Os compositores do período romântico acreditavam que a música deveria “expressar” algo. Tanto quanto nos períodos anteriores, as tendências extramusicais, tais como os assuntos poéticos e dramáticos, emoções, ações e até questões filosóficas da Weltanschauung (visão de mundo), tinham se tornado influentes. Tais tendências acarretaram mudanças em cada um dos traços da substância musical. Alterações na constituição dos acordes modificaram, de modo decisivo, os intervalos das melodias e resultaram, igualmente, em modulações mais ricas; em vez de os ritmos e as dinâmicas do acompanhamento e, inclusive, a melodia derivarem de estímulos puramente musicais, tornaram-se símbolos de objetos extramusicais. Na música descritiva, o pano de fundo, a ação, a atmosfera e as demais características do drama, poema ou história, foram incorporados como fatores constituintes e formativos da estrutura musical. A partir de então sua união tornou-se indissolúvel.

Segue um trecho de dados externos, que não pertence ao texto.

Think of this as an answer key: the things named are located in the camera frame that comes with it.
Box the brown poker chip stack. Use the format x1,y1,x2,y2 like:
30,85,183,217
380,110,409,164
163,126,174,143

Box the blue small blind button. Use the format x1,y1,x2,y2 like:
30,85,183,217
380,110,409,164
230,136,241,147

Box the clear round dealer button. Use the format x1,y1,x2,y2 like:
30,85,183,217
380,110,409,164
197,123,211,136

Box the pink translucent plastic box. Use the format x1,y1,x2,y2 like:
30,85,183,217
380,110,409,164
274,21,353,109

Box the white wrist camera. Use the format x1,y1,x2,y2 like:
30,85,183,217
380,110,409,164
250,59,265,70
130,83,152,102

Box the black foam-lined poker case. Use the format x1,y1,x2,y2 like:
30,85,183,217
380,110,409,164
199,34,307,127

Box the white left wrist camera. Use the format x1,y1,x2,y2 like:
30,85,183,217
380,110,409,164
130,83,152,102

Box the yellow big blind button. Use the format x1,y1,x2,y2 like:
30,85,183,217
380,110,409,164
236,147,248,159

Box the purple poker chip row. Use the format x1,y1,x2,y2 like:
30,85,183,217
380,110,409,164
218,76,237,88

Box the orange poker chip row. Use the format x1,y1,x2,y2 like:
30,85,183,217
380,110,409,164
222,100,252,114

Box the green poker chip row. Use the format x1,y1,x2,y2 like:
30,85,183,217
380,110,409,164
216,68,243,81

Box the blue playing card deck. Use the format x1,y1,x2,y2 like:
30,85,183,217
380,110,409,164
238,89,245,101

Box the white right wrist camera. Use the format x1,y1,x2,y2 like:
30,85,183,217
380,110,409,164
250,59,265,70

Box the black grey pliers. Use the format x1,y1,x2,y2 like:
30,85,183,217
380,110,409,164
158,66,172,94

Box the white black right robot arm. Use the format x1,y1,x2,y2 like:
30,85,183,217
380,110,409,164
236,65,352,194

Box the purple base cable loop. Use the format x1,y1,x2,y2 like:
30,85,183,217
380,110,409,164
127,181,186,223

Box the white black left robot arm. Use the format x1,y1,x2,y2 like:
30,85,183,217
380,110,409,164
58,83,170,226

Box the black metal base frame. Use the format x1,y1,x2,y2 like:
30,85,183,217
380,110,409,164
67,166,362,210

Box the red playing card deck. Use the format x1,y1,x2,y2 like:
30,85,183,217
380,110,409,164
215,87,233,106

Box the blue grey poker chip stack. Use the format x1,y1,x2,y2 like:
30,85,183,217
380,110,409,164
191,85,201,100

Nem o texto, nem a música expressam seu sentido completo quando isolados um do outro. [...].Essas influências extramusicais produziram o conceito de tonalidade expandida. As transformações e sequências remotas de acordes passaram a ser vistas como estando dentro da tonalidade. Tais progressões podem, ou não, produzir modulações ou estabelecer as diversas regiões. Funcionam, principalmente, como enriquecimentos harmônicos e, portanto, aparecem, com frequência, em trechos muito curtos, até mesmo em um único compasso. Embora possamos relacioná-las às regiões para efeitos de análise, em muitas situações seu efeito funcional é apenas passageiro e temporário.

SCHOENBERG, Arnold. Funções Estruturais da Harmonia. Stein, Leonard (ed.). Seincman, Eduardo (trad.). São Paulo: Via Lettera. 1948 (orig.) / 2004 (trad. bras.). pp. 99-100.